How are we supposed to help him improve his athleticism without making some coach mad? If we just kept him home wouldn't we also be doing the wrong thing?
Anonymous
Clearly you should leave him at a fire station.
Anonymous
Swim team. They divide by skill.
Anonymous
Nothing, you tried.
Anonymous
Keep trying non team sports especially the ones where it’s ok to start older. Try tennis lessons, fencing, golf etc
Anonymous
Just want to say my heart goes out to you. So sorry these coaches/other parents are jerks.
Anonymous
Does your son truly want to participate in these sports or is this something you think he should be doing? My 5th grader is not athletic and completely uninterested in team sports. To stay active, he takes private swim lessons 2x a week and loves to jog on the treadmill the other days. There is no good reason to force this stuff on your child when it will only cause unnecessary anxiety and pressure. FWIW, I was a lifelong athlete that played competitively at a top D1 program. Did I ever think I would have a child that doesn’t like or want to play sports? Never. Once I got over my own insecurities about what my son ‘should’ be like, I was truly able to embrace him for all of his amazing qualities.
Anonymous
Anonymous wrote:Does your son truly want to participate in these sports or is this something you think he should be doing? My 5th grader is not athletic and completely uninterested in team sports. To stay active, he takes private swim lessons 2x a week and loves to jog on the treadmill the other days. There is no good reason to force this stuff on your child when it will only cause unnecessary anxiety and pressure. FWIW, I was a lifelong athlete that played competitively at a top D1 program. Did I ever think I would have a child that doesn’t like or want to play sports? Never. Once I got over my own insecurities about what my son ‘should’ be like, I was truly able to embrace him for all of his amazing qualities.

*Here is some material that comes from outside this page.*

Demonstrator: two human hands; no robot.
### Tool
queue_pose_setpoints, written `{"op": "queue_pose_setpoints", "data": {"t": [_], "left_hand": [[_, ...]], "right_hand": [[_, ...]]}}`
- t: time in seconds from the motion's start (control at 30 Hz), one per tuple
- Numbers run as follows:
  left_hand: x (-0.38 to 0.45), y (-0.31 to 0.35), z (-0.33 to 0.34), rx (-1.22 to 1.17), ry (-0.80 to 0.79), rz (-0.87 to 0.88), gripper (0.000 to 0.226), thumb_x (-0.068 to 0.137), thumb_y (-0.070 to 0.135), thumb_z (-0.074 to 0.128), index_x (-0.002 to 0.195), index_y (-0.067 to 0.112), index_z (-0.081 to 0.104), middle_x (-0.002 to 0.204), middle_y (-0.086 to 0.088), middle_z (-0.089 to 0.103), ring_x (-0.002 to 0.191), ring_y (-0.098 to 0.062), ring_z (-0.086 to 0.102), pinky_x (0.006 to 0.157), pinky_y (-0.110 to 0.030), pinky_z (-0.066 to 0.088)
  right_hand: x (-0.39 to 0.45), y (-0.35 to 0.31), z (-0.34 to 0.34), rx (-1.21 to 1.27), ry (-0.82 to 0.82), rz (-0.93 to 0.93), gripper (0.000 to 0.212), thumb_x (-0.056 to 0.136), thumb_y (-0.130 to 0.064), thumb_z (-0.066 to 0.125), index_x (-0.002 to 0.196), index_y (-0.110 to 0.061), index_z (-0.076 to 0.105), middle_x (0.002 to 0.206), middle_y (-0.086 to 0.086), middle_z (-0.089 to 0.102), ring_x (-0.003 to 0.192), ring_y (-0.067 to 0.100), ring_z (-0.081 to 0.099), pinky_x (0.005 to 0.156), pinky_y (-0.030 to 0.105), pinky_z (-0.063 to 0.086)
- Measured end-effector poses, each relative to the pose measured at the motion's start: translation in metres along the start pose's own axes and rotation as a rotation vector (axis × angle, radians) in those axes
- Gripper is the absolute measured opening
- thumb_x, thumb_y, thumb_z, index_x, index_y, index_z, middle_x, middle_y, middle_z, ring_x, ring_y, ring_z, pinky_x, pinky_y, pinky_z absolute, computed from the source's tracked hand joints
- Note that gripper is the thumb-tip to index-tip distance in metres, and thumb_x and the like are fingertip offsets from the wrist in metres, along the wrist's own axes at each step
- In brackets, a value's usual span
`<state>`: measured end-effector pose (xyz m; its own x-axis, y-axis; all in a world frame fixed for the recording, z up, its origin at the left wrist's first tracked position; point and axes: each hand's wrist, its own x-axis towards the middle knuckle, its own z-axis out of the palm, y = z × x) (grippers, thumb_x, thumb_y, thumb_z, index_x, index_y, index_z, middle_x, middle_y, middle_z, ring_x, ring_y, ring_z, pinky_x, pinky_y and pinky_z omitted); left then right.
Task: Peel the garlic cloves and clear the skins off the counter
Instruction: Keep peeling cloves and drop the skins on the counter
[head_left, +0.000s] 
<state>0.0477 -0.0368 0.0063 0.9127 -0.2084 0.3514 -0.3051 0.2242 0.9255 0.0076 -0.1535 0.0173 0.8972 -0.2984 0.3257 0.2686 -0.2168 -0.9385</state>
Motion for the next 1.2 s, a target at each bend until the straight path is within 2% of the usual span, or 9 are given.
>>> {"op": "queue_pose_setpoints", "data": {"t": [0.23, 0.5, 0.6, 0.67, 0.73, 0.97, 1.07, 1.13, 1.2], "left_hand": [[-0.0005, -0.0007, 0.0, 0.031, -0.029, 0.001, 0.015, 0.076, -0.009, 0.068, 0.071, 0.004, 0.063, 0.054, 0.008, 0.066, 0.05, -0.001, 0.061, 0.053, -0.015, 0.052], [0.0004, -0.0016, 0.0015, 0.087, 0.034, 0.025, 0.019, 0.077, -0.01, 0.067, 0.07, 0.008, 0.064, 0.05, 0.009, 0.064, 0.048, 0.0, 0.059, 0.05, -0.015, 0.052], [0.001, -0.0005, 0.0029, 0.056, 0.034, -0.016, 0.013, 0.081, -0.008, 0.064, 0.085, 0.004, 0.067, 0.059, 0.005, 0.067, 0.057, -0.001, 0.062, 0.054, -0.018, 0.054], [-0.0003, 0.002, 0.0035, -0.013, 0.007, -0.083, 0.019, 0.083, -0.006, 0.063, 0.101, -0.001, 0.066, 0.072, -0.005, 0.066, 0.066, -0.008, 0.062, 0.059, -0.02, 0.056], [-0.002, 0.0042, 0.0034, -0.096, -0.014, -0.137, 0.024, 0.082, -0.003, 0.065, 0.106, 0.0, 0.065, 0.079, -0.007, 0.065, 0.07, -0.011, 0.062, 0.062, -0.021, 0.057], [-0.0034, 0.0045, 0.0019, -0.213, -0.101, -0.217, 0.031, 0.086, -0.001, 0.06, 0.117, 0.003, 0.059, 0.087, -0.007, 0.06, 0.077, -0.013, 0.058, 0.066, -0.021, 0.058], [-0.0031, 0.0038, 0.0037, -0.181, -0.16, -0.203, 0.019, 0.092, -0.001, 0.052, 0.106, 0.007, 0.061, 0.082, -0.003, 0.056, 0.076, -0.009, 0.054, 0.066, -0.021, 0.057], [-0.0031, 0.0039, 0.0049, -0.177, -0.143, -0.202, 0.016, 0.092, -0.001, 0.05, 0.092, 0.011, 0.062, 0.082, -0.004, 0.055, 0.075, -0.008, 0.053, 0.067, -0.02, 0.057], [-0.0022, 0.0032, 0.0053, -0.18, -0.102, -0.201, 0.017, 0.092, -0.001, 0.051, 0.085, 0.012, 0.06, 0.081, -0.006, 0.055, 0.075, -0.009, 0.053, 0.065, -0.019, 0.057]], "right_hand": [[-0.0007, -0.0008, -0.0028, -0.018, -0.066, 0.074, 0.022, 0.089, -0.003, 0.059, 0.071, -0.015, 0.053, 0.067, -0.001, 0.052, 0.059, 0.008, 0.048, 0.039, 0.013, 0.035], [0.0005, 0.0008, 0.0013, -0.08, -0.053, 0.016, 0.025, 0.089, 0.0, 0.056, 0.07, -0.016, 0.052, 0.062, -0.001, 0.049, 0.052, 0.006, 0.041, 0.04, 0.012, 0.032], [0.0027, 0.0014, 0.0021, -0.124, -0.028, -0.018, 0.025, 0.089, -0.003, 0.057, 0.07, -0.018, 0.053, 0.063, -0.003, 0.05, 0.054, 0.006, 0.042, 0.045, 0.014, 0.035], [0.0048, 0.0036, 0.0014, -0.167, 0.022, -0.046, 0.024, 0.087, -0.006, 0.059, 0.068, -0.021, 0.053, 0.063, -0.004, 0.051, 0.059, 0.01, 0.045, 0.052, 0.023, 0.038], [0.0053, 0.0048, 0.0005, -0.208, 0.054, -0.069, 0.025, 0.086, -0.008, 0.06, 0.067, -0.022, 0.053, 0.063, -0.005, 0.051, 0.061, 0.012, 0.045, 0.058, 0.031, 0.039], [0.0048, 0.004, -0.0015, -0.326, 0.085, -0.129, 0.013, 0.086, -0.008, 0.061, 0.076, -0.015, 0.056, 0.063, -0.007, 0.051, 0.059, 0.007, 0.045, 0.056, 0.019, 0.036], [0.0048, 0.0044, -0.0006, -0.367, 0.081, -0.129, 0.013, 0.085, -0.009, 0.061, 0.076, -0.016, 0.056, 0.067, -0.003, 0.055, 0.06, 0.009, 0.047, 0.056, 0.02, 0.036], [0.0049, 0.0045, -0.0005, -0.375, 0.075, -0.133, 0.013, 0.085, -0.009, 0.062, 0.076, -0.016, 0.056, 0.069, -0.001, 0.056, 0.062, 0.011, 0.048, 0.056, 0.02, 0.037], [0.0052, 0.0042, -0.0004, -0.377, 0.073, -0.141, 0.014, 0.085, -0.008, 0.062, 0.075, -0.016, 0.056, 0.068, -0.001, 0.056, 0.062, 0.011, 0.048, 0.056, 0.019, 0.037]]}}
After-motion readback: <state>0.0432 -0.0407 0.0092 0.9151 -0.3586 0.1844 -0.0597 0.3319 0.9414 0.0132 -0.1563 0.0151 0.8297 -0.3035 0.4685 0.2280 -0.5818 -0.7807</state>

Thank you for a reasonable response. I don't think he truly wants to play the sports, but his friends are doing it and he wants to do what they do. Luckily his friends like him for who he is. I certainly don't care about him being a competitive athlete but I want him to get exercise. Swimming is one thing he's able to do but I never considered private lessons. Thank you for the idea.
Anonymous
There is absolutely no excuse for a grown man to say that to a child. I don’t know how common that is, but that’s crazy.

My oldest is never gonna play sports and that’s fine. You have to parent the kid you have I would just encourage physical activity, require him to go out and or take bike rides or walks and let the sports go.
Anonymous
I wish our kids could play in the same team. Too many parent coaches think they’re training for the pros. It’s not good for any of the kids. I think you have a conversation with the coch s at the beginning of the season about your goals(have fun with friends, learn a new game, not prepping for the pros). If a coach is really out of like (like the one who made the comment to your son) I’d let the organization know and ask if your child could be moved to a team that is more aligned with your goals (which are perfectly reasonable).
Anonymous
Karate didn't work out, but there are a TON of other non-team sports.

Bowlero has kid bowling leagues (my kids did this for a few years). rock climbing, fencing, golf, etc.

Also, WHy did you set him up for failure by signing him up for sports he doesn't know how to play (or rules)?
You should have pre-emptively given him exposure, pass the ball, watch on TV, etc.
Anonymous
Are you posting from TX by chance?
Anonymous
I absolutely sucked at every team sport as a kid, but I am a pretty decent tennis and pickleball player as an adult, and I enjoy other active stuff, so there is always something.
Anonymous
Stop putting him on teams. Let him do lessons instead. One-on-one if needed. Also, point him towards academics once he's in middle school - yearbook committee, debate, student govt, etc.
Anonymous
Swim team!! It’s a super supportive environment.